** Data provided follows **
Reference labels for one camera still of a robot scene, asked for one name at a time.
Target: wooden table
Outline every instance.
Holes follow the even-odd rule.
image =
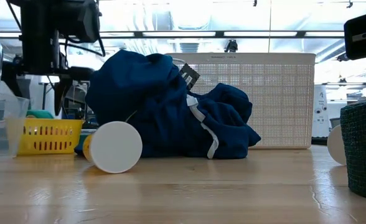
[[[0,156],[0,223],[366,223],[366,198],[317,146],[142,159],[116,175],[72,155]]]

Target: yellow plastic basket
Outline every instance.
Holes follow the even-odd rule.
[[[82,120],[28,118],[17,155],[73,153],[81,129]]]

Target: green object
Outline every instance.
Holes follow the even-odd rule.
[[[80,137],[79,137],[79,143],[78,143],[78,145],[75,147],[75,152],[76,152],[77,154],[82,154],[82,155],[83,155],[83,152],[82,152],[82,150],[83,150],[83,143],[85,142],[85,139],[86,139],[89,135],[93,134],[94,132],[96,132],[96,130],[95,130],[95,129],[83,129],[83,130],[81,130],[81,135],[80,135]]]
[[[46,110],[29,110],[27,118],[54,119],[53,115]]]
[[[366,197],[366,103],[342,108],[340,126],[345,145],[349,189]]]

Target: ceiling
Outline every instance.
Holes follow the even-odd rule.
[[[344,23],[366,14],[366,1],[338,0],[101,0],[101,31],[153,31],[153,30],[311,30],[315,35],[325,31],[343,31]],[[19,17],[19,8],[14,7]],[[5,0],[0,0],[0,32],[19,32]],[[113,39],[103,42],[108,57],[119,49],[142,54],[171,52],[223,52],[229,39]],[[21,53],[21,43],[16,38],[3,38],[6,56]],[[238,52],[307,52],[317,55],[316,83],[366,82],[366,59],[338,62],[336,57],[345,52],[341,38],[241,38],[237,39]],[[99,50],[98,43],[89,45]],[[105,61],[91,53],[68,49],[70,65],[100,68]],[[330,98],[345,91],[362,96],[364,85],[340,88],[328,86]]]

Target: dark green woven basket
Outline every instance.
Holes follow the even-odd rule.
[[[342,108],[340,125],[345,145],[349,189],[366,197],[366,103]]]
** End of Data provided **
### Work to complete
Repeat the records above word for word, keeping no pictures in the copy.

### Problem solution
Reference labels for one camera still of a robot scene, asked for one name at a time.
Target: wooden table
Outline every instance.
Holes follow the even-odd rule.
image =
[[[0,156],[0,223],[366,223],[366,198],[317,146],[142,159],[116,175],[72,155]]]

Target: yellow plastic basket
Outline every instance.
Holes follow the even-odd rule.
[[[82,120],[28,118],[17,155],[73,153],[81,129]]]

Target: green object
Outline every instance.
Holes follow the even-odd rule.
[[[80,137],[79,137],[79,143],[78,143],[78,145],[75,147],[75,152],[76,152],[77,154],[82,154],[82,155],[83,155],[83,152],[82,152],[82,150],[83,150],[83,143],[85,142],[85,139],[86,139],[89,135],[93,134],[94,132],[96,132],[96,130],[95,130],[95,129],[83,129],[83,130],[81,130],[81,135],[80,135]]]
[[[46,110],[29,110],[27,118],[54,119],[53,115]]]
[[[366,197],[366,103],[342,108],[340,126],[345,145],[349,189]]]

Target: ceiling
Outline every instance.
Holes follow the even-odd rule.
[[[344,23],[366,14],[366,1],[338,0],[101,0],[101,31],[153,31],[153,30],[311,30],[315,35],[325,31],[343,31]],[[19,17],[19,8],[14,7]],[[5,0],[0,0],[0,32],[19,32]],[[113,39],[103,42],[108,57],[119,49],[142,54],[171,52],[223,52],[229,39]],[[21,53],[21,43],[16,38],[3,38],[6,56]],[[238,52],[307,52],[317,55],[316,83],[366,82],[366,59],[338,62],[336,57],[345,52],[341,38],[241,38],[237,39]],[[99,50],[98,43],[89,45]],[[105,61],[91,53],[68,49],[70,65],[100,68]],[[330,98],[345,91],[362,96],[364,85],[340,88],[328,86]]]

Target: dark green woven basket
Outline every instance.
Holes follow the even-odd rule.
[[[342,108],[340,125],[345,145],[349,189],[366,197],[366,103]]]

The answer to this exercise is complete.